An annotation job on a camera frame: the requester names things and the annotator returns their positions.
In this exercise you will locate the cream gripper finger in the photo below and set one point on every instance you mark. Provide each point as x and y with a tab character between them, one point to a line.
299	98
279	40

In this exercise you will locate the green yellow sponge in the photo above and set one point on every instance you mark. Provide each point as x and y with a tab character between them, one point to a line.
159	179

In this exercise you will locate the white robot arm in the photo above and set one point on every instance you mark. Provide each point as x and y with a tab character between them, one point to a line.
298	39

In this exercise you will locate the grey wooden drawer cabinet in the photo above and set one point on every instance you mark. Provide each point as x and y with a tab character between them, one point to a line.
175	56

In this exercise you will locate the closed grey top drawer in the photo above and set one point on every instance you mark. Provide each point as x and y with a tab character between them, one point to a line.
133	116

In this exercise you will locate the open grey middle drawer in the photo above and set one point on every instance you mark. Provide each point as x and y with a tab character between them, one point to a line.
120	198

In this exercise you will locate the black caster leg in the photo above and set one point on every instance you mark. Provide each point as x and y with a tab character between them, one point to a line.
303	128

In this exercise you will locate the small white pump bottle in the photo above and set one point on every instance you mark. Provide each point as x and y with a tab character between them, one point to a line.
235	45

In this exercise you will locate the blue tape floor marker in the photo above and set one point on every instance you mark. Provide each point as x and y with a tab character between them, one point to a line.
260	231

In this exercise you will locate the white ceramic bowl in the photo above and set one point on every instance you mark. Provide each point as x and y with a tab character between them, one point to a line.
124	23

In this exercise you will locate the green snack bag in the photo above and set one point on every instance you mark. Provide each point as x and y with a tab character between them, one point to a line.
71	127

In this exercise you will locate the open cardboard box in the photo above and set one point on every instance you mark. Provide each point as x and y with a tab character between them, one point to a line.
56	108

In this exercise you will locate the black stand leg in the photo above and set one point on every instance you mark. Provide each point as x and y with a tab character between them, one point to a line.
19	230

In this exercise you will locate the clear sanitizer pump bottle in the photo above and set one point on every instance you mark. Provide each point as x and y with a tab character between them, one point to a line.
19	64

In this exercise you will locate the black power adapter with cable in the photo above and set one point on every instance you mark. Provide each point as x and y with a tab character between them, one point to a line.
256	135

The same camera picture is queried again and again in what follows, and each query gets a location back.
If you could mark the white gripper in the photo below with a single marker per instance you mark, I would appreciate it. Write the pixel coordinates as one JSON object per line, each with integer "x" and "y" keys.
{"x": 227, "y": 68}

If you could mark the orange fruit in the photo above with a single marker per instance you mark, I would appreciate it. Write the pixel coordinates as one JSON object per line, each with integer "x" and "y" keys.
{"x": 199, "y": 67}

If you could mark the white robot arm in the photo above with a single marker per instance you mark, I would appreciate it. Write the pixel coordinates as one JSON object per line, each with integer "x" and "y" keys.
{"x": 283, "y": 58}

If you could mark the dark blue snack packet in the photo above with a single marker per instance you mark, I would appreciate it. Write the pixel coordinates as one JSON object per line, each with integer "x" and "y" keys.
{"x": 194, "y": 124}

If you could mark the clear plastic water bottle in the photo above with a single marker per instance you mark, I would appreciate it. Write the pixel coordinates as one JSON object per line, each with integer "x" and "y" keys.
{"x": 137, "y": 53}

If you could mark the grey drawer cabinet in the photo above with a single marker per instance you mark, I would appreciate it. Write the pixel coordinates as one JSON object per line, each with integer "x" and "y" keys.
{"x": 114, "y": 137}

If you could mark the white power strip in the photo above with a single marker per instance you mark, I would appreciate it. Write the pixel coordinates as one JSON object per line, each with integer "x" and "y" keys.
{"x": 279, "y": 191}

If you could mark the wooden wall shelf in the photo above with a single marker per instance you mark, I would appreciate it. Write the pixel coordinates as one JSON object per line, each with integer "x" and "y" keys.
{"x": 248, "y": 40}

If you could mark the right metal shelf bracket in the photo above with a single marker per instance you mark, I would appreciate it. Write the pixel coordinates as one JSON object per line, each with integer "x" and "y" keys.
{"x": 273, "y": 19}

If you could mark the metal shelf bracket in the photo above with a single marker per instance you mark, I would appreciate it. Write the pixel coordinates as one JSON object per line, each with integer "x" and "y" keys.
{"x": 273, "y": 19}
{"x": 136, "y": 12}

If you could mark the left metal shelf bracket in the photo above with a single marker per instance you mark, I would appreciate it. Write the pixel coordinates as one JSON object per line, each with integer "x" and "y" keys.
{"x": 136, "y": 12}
···
### Problem to solve:
Exactly the lines from the one with "If you could mark the white power" through the final line of the entries are to be returned, both ends included.

### Answer to the problem:
If you could mark the white power strip in the photo above with a single marker per instance you mark, I would appreciate it. Write the pixel coordinates as one JSON object per line, each with integer "x" and "y" keys.
{"x": 279, "y": 191}

If you could mark the wooden wall shelf in the photo above with a single marker per instance you mark, I would appreciate it. Write the pixel coordinates as one JSON object per line, each with integer "x" and "y" keys.
{"x": 248, "y": 40}

If you could mark the right metal shelf bracket in the photo above with a single marker per instance you mark, I would appreciate it. Write the pixel coordinates as one JSON object per line, each with integer "x" and "y" keys.
{"x": 273, "y": 19}

If you could mark the metal shelf bracket in the photo above with a single marker per instance you mark, I would appreciate it. Write the pixel coordinates as one JSON object per line, each with integer "x" and "y" keys.
{"x": 273, "y": 19}
{"x": 136, "y": 12}

If you could mark the left metal shelf bracket in the photo above with a single marker per instance you mark, I would appreciate it. Write the pixel coordinates as one JSON object per line, each with integer "x" and "y" keys.
{"x": 136, "y": 12}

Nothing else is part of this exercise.